Immerwahr’s account of these failures should give pause to those who insist that going small is always better than going big. Localist and participatory “self-help” programs don’t boast a great historical track record, and have often had unintended and destructive consequences of their own. Those looking for lessons from his account might see it, as well as Easterly’s, as providing justification for the new experimental approaches to development. Methods could be designed and tested in ways to prevent the political abuses that they document. The burden of providing clear evidence for success could also provide a new means for local communities to hold development experts accountable. A chastened form of expertise, aware of its limits and willing to admit failure, might prove more difficult for autocrats to exploit.

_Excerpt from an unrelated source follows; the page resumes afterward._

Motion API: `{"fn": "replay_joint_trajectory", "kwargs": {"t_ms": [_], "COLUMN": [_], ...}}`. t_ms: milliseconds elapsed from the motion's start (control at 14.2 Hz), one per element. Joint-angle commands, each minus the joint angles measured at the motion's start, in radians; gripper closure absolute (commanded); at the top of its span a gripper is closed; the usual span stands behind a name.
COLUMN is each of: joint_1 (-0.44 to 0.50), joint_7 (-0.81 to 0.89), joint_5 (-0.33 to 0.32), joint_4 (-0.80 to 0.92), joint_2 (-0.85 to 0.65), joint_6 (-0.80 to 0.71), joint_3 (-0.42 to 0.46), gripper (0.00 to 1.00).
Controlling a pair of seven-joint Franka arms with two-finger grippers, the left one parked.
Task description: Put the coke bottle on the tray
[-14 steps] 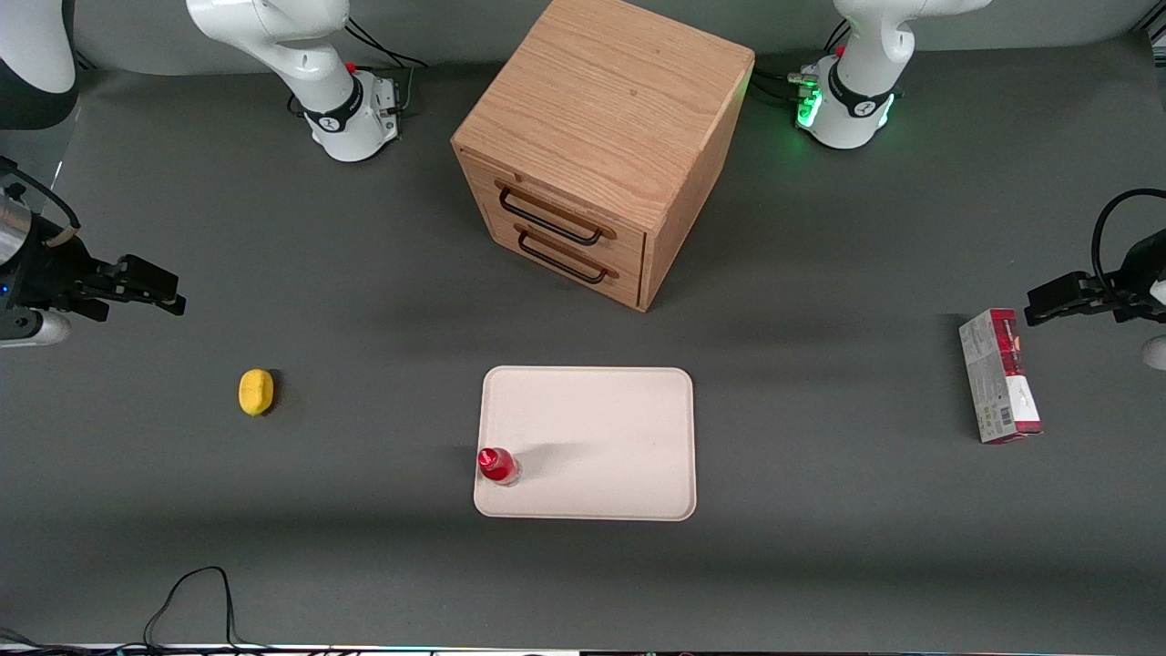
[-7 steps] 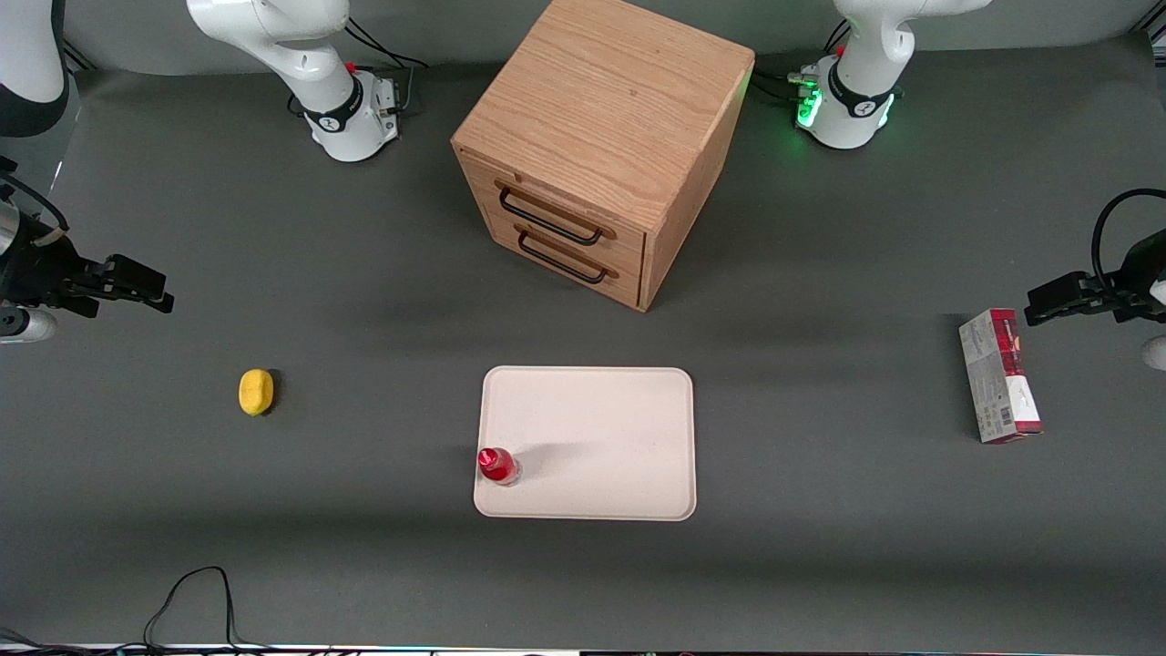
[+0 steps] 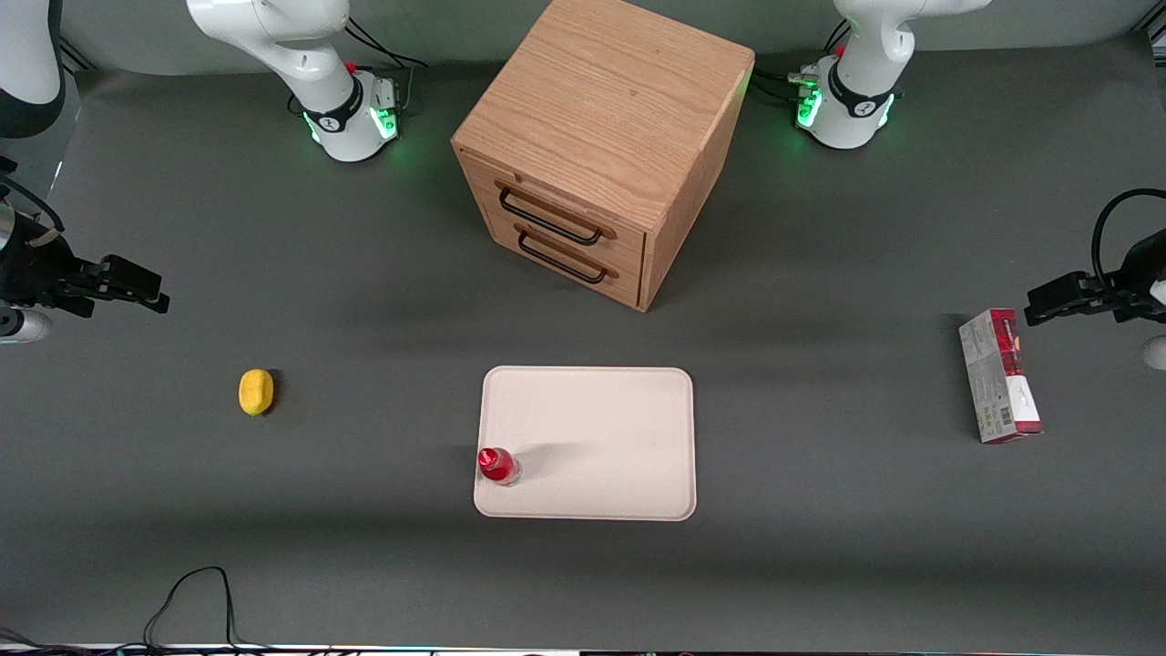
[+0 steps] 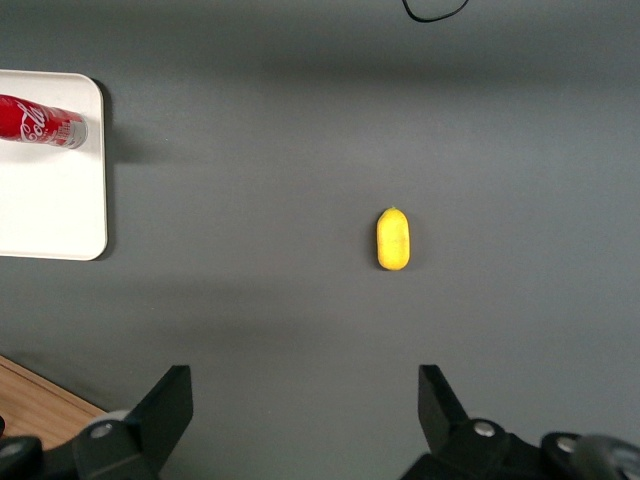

But reflection on the history of development suggests that the problem is not just one of finding the right methods on the ground. The terms of the debate—top-down versus bottom-up, foreign expert versus engaged citizen, experiment versus theory—have drawn attention away from other reasons for the persistence of global poverty. Most development thinking, Immerwahr argues, sidesteps the fact that unequal access to the world’s resources is upheld by a system of trade and finance that favors wealthy countries. Voting power in bodies like the World Bank, IMF and WTO is weighted toward Northern countries, and their decisions are shaped by the lobbying of powerful and narrow interest groups. Southern countries have little hand in writing the international rules that help to shape their economic fates, and less opportunity to advance claims for a more robust set of globally redistributive measures. “Nationally, we aspire to live in democracies,” Immerwahr writes. “Internationally, we inhabit a plutocracy.” This situation allows for the persistence of policies, such as agricultural subsidies and restrictive intellectual property rules that stymie economic progress in the South. Climate change—the end result of centuries of Northern growth—threatens to derail it further, while restrictive measures on migration lock the global poor into place.

Development debates don’t tend to focus directly on the problem of global inequality, even though it’s at staggeringly high levels.  Outside of academic debates in political philosophy, and occasionally economics, however, little effort is made to think of policies that could directly redress the uneven distribution of global income and wealth. Finding the right methods to alleviate poverty receives far more attention—in part, because humanitarian questions are less discomfiting than distributional ones. “Every mention” of the latter, as Branko Milanovic, the doyen of global inequality studies, puts it, “[raises] the issue of the appropriateness or legitimacy of my income. Perhaps my charity will not be seen so very favorably if somebody argues that my income was acquired unjustly or illegally.” As inequality returns, after years of neglect, to the center of political debate on the national level, it remains far off the agenda on the global.